[Task directions]
Can you give all the records again without altering a single character?

[Data in this exercise]

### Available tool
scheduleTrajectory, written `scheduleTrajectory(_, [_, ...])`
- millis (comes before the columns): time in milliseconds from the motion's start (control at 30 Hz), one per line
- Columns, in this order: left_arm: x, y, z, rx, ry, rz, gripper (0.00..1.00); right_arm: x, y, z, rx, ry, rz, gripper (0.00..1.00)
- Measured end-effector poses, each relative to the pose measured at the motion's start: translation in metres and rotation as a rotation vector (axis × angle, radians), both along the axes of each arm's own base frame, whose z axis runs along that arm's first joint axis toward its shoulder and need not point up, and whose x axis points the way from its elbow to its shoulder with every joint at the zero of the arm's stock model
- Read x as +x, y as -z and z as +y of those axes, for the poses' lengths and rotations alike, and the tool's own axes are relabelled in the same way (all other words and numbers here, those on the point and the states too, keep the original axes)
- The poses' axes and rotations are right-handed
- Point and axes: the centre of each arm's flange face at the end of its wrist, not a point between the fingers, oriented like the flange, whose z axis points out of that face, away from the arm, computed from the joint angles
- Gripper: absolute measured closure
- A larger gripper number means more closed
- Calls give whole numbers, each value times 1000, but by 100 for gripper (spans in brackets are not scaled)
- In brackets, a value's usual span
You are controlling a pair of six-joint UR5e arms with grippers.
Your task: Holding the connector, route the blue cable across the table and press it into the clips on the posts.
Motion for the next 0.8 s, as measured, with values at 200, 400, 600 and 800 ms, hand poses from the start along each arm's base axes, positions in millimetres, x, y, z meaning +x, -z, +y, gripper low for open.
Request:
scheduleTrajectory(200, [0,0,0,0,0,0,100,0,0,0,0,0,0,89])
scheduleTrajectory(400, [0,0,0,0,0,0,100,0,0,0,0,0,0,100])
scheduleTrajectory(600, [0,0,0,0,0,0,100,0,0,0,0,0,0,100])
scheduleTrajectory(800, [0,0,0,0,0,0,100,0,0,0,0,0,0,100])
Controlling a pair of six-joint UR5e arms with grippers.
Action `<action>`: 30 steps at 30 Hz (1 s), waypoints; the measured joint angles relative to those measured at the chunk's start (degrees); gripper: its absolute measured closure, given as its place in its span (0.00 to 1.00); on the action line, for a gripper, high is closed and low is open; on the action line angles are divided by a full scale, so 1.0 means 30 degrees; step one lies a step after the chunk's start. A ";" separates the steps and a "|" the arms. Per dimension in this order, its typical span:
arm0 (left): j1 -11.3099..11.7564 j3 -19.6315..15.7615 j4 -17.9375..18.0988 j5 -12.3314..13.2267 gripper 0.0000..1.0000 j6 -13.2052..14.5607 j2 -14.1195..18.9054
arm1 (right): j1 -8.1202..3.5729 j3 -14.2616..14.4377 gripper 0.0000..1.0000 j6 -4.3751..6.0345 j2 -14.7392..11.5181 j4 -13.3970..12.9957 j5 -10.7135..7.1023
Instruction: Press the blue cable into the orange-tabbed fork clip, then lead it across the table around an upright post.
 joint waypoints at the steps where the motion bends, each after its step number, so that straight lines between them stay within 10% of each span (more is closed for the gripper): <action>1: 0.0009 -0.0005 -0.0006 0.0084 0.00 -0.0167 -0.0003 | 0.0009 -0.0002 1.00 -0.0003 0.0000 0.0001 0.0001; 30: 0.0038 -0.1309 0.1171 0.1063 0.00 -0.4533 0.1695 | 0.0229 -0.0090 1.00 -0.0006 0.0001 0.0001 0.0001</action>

[Reply to the exercise]
### Available tool
scheduleTrajectory, written `scheduleTrajectory(_, [_, ...])`
- millis (comes before the columns): time in milliseconds from the motion's start (control at 30 Hz), one per line
- Columns, in this order: left_arm: x, y, z, rx, ry, rz, gripper (0.00..1.00); right_arm: x, y, z, rx, ry, rz, gripper (0.00..1.00)
- Measured end-effector poses, each relative to the pose measured at the motion's start: translation in metres and rotation as a rotation vector (axis × angle, radians), both along the axes of each arm's own base frame, whose z axis runs along that arm's first joint axis toward its shoulder and need not point up, and whose x axis points the way from its elbow to its shoulder with every joint at the zero of the arm's stock model
- Read x as +x, y as -z and z as +y of those axes, for the poses' lengths and rotations alike, and the tool's own axes are relabelled in the same way (all other words and numbers here, those on the point and the states too, keep the original axes)
- The poses' axes and rotations are right-handed
- Point and axes: the centre of each arm's flange face at the end of its wrist, not a point between the fingers, oriented like the flange, whose z axis points out of that face, away from the arm, computed from the joint angles
- Gripper: absolute measured closure
- A larger gripper number means more closed
- Calls give whole numbers, each value times 1000, but by 100 for gripper (spans in brackets are not scaled)
- In brackets, a value's usual span
You are controlling a pair of six-joint UR5e arms with grippers.
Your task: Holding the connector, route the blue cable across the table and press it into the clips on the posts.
Motion for the next 0.8 s, as measured, with values at 200, 400, 600 and 800 ms, hand poses from the start along each arm's base axes, positions in millimetres, x, y, z meaning +x, -z, +y, gripper low for open.
Request:
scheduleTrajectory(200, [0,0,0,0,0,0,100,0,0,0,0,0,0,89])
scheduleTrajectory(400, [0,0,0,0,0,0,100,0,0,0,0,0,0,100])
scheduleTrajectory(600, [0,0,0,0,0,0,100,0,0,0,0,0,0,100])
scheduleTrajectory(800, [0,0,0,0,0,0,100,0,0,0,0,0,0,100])
Controlling a pair of six-joint UR5e arms with grippers.
Action `<action>`: 30 steps at 30 Hz (1 s), waypoints; the measured joint angles relative to those measured at the chunk's start (degrees); gripper: its absolute measured closure, given as its place in its span (0.00 to 1.00); on the action line, for a gripper, high is closed and low is open; on the action line angles are divided by a full scale, so 1.0 means 30 degrees; step one lies a step after the chunk's start. A ";" separates the steps and a "|" the arms. Per dimension in this order, its typical span:
arm0 (left): j1 -11.3099..11.7564 j3 -19.6315..15.7615 j4 -17.9375..18.0988 j5 -12.3314..13.2267 gripper 0.0000..1.0000 j6 -13.2052..14.5607 j2 -14.1195..18.9054
arm1 (right): j1 -8.1202..3.5729 j3 -14.2616..14.4377 gripper 0.0000..1.0000 j6 -4.3751..6.0345 j2 -14.7392..11.5181 j4 -13.3970..12.9957 j5 -10.7135..7.1023
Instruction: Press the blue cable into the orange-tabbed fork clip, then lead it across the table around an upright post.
 joint waypoints at the steps where the motion bends, each after its step number, so that straight lines between them stay within 10% of each span (more is closed for the gripper): <action>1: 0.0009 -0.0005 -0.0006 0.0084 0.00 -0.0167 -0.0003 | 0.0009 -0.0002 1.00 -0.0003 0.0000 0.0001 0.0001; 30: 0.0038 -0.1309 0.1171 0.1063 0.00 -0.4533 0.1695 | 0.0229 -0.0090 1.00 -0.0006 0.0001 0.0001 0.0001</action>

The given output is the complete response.